We do know that it’s 16 fighters, so she has to win 4 matches to come out on top. That would get her $500,000 plus 15% of total bets on the final fight, which should help with her troubles getting proper schooling for Mila.
The fights are a little along the lines of the ones in the Mimi Lesseos movies – professional wrestling style staging but with lots of martial arts kicks. They’re often shot very straight-on and moving a little slow, but of course I like that better than the modern standard of the camera and cuts moving too fast to see anything. When you get to see a full fight, not just highlights in a montage, there is a sports movie type of plotting to them – can she hang in there? There’s a good version of the old RAIDERS OF THE LOST ARK joke where an opponent comes in doing all kinds of fancy moves and Bruce Lee battle cries only to be taken out with one punch. This woman goes way over the top with the moves though, it’s more like she’s making an ass of herself than being impressive. I love Sam’s subtle “you gotta be fuckin kidding me” look as she watches her dance around:
Sonny looks kinda dumbfounded too:
Sam’s chief competition is “Mayhem” Mona (Bridgett “Babydoll” Riley, a boxing and kickboxing champion, Black Belt Hall of Famer, WMAC Master and stuntwoman for MILLION DOLLAR BABY, SERENITY, WATCHMEN, IRON MAN 2 and many other things). She’s not at all friendly or sportswomanlike, and her manager is the sleazy villain of the piece, Nedish (Louis Mandylor, brother of Costas). In fact, let’s admit it, she seems like a total bitch. But there are a few little signs of human vulnerability. One is a moment where she disrespects Nedish and he yells at her and pushes her head up against a wall. We have every reason to believe she could put a serious assbeating on him (the muy thai expertise claimed on Mandylor’s bio is not shown to be part of this character) but somehow he scares her, she’s helpless against his abuse. For his part, he he hides what he’s doing when Scuba walks by. So somewhere inside he has some shame, he knows he’s a fucking scumbag.

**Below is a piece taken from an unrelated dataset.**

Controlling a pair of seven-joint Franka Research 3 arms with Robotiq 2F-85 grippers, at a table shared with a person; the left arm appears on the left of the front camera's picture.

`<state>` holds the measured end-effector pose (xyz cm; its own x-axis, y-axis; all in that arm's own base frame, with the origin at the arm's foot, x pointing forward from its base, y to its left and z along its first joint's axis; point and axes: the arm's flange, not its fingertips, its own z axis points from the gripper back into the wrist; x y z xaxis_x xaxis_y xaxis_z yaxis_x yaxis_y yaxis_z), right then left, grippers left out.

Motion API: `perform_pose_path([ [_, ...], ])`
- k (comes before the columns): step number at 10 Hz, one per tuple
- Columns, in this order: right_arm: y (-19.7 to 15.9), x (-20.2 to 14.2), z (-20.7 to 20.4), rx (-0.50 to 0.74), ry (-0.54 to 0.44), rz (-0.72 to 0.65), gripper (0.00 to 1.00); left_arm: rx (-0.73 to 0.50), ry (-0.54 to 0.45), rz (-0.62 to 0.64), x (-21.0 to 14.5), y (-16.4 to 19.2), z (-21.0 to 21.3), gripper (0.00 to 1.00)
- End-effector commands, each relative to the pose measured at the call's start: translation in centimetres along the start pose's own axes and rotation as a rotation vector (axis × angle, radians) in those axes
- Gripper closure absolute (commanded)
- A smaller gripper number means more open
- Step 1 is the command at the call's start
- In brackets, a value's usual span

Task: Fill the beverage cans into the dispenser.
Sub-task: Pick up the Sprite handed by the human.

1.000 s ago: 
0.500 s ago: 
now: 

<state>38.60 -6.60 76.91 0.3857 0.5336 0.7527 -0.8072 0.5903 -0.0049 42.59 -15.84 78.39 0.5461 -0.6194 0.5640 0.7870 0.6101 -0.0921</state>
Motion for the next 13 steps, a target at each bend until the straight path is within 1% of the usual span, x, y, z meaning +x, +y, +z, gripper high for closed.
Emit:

A nicer moment is in the back room before the final fight, Mona is having trouble getting the back of her sports bra hooked, and after a bit Sam comes over and helps her. Mona doesn’t say anything but is obviously surprised. It’s these little unexpected bits that make the movie stand out from others of its type. Another is a scene where Sam sits in the backyard talking with an old lady named Mrs. McIntyre (BLUE VELVET’s Frances Bay in her last film role) about her life.
It seemed to me like some of the big decisions are kind of brushed over. Al is dead set against the full contact fight, and Sonny decides to go along with him, but Sam convinces him that she has to do it, and suddenly Al is standing there ready to keep training. For me it worked, because I ended up liking these characters and their loyalty to each other, so I was won over by these emotional moments. But I admit some of the storytelling isn’t quite there.
Director Etebari cameos Sam’s dead husband in some quick flashbacks. He’s an actor in 2 FAST 2 FURIOUS, THE LINCOLN LAWYER and alot of smaller movies. This is his directorial debut, but he’s done a couple since. He seems like a cheesy loudmouth Hollywood dude on the extras, but I think he’s made a good movie here.
Writer Robert Redlin also did AFTER DARK, MY SWEET from the Jim Thompson novel.
August 5th, 2013 at 7:27 am
You review made me curious about this film, Mr Vern. And since girlfight movies are so scarse, it’s good to know one is a decent film. I have grew weary of guysfight movies, but girlfright movies are a novelty for me, ence my interest.
There has been a crop of new stuntwomen who are quite good in selling themselves as believable fighters, a good nice change from the past when they were scarse to say the least.